> SUPPLIED ENTRIES
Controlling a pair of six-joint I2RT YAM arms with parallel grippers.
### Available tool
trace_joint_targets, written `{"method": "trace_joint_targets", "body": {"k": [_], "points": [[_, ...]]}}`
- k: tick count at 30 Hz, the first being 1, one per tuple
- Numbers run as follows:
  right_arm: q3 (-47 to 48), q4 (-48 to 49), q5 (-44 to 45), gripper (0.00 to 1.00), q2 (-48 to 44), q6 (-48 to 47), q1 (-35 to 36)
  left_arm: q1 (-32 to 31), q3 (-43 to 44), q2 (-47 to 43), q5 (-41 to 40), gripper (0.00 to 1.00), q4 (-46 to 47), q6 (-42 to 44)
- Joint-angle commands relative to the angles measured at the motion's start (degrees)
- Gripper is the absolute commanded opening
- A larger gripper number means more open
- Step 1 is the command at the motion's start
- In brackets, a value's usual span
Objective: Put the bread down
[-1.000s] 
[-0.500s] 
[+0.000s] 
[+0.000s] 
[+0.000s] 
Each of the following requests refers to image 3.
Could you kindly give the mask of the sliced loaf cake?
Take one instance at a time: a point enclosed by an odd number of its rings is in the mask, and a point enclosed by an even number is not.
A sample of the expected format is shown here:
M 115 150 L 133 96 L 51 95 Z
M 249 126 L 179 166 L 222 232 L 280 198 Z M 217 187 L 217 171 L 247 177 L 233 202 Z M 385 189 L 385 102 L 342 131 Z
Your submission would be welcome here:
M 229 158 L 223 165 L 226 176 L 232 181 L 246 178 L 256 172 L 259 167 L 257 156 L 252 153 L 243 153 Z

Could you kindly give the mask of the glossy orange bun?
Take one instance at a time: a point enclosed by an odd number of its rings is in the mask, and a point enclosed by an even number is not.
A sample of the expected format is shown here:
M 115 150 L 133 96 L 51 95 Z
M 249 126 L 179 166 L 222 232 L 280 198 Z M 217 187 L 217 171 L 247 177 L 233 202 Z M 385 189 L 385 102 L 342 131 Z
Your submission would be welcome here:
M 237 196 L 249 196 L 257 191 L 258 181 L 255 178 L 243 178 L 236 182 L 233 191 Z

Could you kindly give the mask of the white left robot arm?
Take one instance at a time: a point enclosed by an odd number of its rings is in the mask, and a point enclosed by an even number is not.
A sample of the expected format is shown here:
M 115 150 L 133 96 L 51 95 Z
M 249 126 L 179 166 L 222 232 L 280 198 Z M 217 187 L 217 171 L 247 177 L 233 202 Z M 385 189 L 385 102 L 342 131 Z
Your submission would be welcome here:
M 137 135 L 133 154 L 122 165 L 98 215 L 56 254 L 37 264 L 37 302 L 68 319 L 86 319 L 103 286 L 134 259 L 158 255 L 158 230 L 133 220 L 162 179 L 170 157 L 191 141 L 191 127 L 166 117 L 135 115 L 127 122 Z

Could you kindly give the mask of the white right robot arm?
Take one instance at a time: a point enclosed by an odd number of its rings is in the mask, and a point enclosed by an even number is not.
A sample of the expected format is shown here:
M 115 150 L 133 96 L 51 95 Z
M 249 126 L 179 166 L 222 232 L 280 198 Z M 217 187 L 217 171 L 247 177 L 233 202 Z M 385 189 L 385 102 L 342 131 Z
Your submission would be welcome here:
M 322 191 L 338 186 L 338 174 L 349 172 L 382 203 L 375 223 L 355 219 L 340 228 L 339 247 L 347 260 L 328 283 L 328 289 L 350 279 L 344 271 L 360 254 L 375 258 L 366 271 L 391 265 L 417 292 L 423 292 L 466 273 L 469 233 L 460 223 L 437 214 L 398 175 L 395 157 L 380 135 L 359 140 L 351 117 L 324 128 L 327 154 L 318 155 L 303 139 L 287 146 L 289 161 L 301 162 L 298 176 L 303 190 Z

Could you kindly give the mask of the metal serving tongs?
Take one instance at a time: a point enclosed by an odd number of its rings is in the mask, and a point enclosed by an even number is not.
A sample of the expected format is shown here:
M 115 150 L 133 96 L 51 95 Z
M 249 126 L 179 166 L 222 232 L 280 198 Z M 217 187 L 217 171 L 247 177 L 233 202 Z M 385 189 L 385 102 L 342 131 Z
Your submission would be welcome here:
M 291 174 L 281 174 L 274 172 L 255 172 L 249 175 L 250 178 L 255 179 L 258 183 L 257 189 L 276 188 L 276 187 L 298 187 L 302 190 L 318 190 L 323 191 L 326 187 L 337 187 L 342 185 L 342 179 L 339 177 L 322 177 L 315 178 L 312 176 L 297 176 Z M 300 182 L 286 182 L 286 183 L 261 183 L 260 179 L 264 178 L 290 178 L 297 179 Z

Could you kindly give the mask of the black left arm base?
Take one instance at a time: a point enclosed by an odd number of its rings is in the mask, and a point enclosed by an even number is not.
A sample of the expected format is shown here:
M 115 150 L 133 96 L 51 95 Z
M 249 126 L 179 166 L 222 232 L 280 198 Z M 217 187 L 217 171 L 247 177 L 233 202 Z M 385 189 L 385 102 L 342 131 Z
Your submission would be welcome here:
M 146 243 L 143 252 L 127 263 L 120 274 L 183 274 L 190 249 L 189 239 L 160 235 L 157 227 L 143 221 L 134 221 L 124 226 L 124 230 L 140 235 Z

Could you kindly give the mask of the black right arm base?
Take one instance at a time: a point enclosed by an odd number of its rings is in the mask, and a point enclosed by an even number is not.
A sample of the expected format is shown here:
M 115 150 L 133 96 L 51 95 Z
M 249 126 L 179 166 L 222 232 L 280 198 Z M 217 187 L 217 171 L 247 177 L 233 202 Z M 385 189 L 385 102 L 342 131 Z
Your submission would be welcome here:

> WORK REQUIRED
The full set of entries above needs to be restated word for word.

> RESPONSE AREA
Controlling a pair of six-joint I2RT YAM arms with parallel grippers.
### Available tool
trace_joint_targets, written `{"method": "trace_joint_targets", "body": {"k": [_], "points": [[_, ...]]}}`
- k: tick count at 30 Hz, the first being 1, one per tuple
- Numbers run as follows:
  right_arm: q3 (-47 to 48), q4 (-48 to 49), q5 (-44 to 45), gripper (0.00 to 1.00), q2 (-48 to 44), q6 (-48 to 47), q1 (-35 to 36)
  left_arm: q1 (-32 to 31), q3 (-43 to 44), q2 (-47 to 43), q5 (-41 to 40), gripper (0.00 to 1.00), q4 (-46 to 47), q6 (-42 to 44)
- Joint-angle commands relative to the angles measured at the motion's start (degrees)
- Gripper is the absolute commanded opening
- A larger gripper number means more open
- Step 1 is the command at the motion's start
- In brackets, a value's usual span
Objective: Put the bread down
[-1.000s] 
[-0.500s] 
[+0.000s] 
[+0.000s] 
[+0.000s] 
Each of the following requests refers to image 3.
Could you kindly give the mask of the sliced loaf cake?
Take one instance at a time: a point enclosed by an odd number of its rings is in the mask, and a point enclosed by an even number is not.
A sample of the expected format is shown here:
M 115 150 L 133 96 L 51 95 Z
M 249 126 L 179 166 L 222 232 L 280 198 Z M 217 187 L 217 171 L 247 177 L 233 202 Z M 385 189 L 385 102 L 342 131 Z
Your submission would be welcome here:
M 229 158 L 223 165 L 226 176 L 232 181 L 246 178 L 256 172 L 259 167 L 257 156 L 252 153 L 243 153 Z

Could you kindly give the mask of the glossy orange bun?
Take one instance at a time: a point enclosed by an odd number of its rings is in the mask, and a point enclosed by an even number is not.
A sample of the expected format is shown here:
M 115 150 L 133 96 L 51 95 Z
M 249 126 L 179 166 L 222 232 L 280 198 Z M 217 187 L 217 171 L 247 177 L 233 202 Z M 385 189 L 385 102 L 342 131 Z
Your submission would be welcome here:
M 237 196 L 249 196 L 257 191 L 258 181 L 255 178 L 243 178 L 236 182 L 233 191 Z

Could you kindly give the mask of the white left robot arm?
Take one instance at a time: a point enclosed by an odd number of its rings is in the mask, and a point enclosed by an even number is not.
A sample of the expected format is shown here:
M 115 150 L 133 96 L 51 95 Z
M 249 126 L 179 166 L 222 232 L 280 198 Z M 217 187 L 217 171 L 247 177 L 233 202 Z M 385 189 L 385 102 L 342 131 Z
Your submission would be welcome here:
M 137 135 L 133 154 L 122 165 L 98 215 L 56 254 L 37 264 L 37 302 L 68 319 L 86 319 L 103 286 L 134 259 L 158 255 L 158 230 L 133 220 L 162 179 L 170 157 L 191 141 L 191 127 L 166 117 L 135 115 L 127 122 Z

Could you kindly give the mask of the white right robot arm?
Take one instance at a time: a point enclosed by an odd number of its rings is in the mask, and a point enclosed by an even number is not.
A sample of the expected format is shown here:
M 115 150 L 133 96 L 51 95 Z
M 249 126 L 179 166 L 222 232 L 280 198 Z M 217 187 L 217 171 L 247 177 L 233 202 Z M 385 189 L 385 102 L 342 131 Z
Your submission would be welcome here:
M 322 191 L 338 186 L 338 174 L 349 172 L 382 203 L 375 223 L 355 219 L 340 228 L 339 247 L 347 260 L 328 283 L 328 289 L 350 279 L 344 271 L 360 254 L 375 258 L 366 271 L 391 265 L 417 292 L 423 292 L 466 273 L 469 233 L 460 223 L 437 214 L 398 175 L 395 157 L 380 135 L 359 140 L 351 117 L 324 128 L 327 154 L 318 155 L 303 139 L 287 146 L 289 161 L 301 162 L 298 176 L 303 190 Z

Could you kindly give the mask of the metal serving tongs?
Take one instance at a time: a point enclosed by an odd number of its rings is in the mask, and a point enclosed by an even number is not.
A sample of the expected format is shown here:
M 115 150 L 133 96 L 51 95 Z
M 249 126 L 179 166 L 222 232 L 280 198 Z M 217 187 L 217 171 L 247 177 L 233 202 Z M 385 189 L 385 102 L 342 131 Z
Your submission would be welcome here:
M 291 174 L 281 174 L 274 172 L 255 172 L 249 175 L 250 178 L 255 179 L 258 183 L 257 189 L 276 188 L 276 187 L 298 187 L 302 190 L 318 190 L 323 191 L 326 187 L 337 187 L 342 185 L 342 179 L 339 177 L 322 177 L 315 178 L 312 176 L 297 176 Z M 300 182 L 286 182 L 286 183 L 261 183 L 260 179 L 264 178 L 290 178 L 297 179 Z

Could you kindly give the mask of the black left arm base?
Take one instance at a time: a point enclosed by an odd number of its rings is in the mask, and a point enclosed by an even number is not.
A sample of the expected format is shown here:
M 115 150 L 133 96 L 51 95 Z
M 249 126 L 179 166 L 222 232 L 280 198 Z M 217 187 L 217 171 L 247 177 L 233 202 Z M 385 189 L 385 102 L 342 131 Z
Your submission would be welcome here:
M 146 243 L 143 252 L 127 263 L 120 274 L 183 274 L 190 249 L 189 239 L 160 235 L 157 227 L 143 221 L 134 221 L 124 226 L 124 230 L 140 235 Z

Could you kindly give the mask of the black right arm base?
Take one instance at a time: a point enclosed by an odd number of its rings is in the mask, and a point enclosed by an even number is not.
A sample of the expected format is shown here:
M 115 150 L 133 96 L 51 95 Z
M 249 126 L 179 166 L 222 232 L 280 198 Z M 217 187 L 217 171 L 247 177 L 233 202 Z M 385 189 L 385 102 L 342 131 Z
Your submission would be welcome here:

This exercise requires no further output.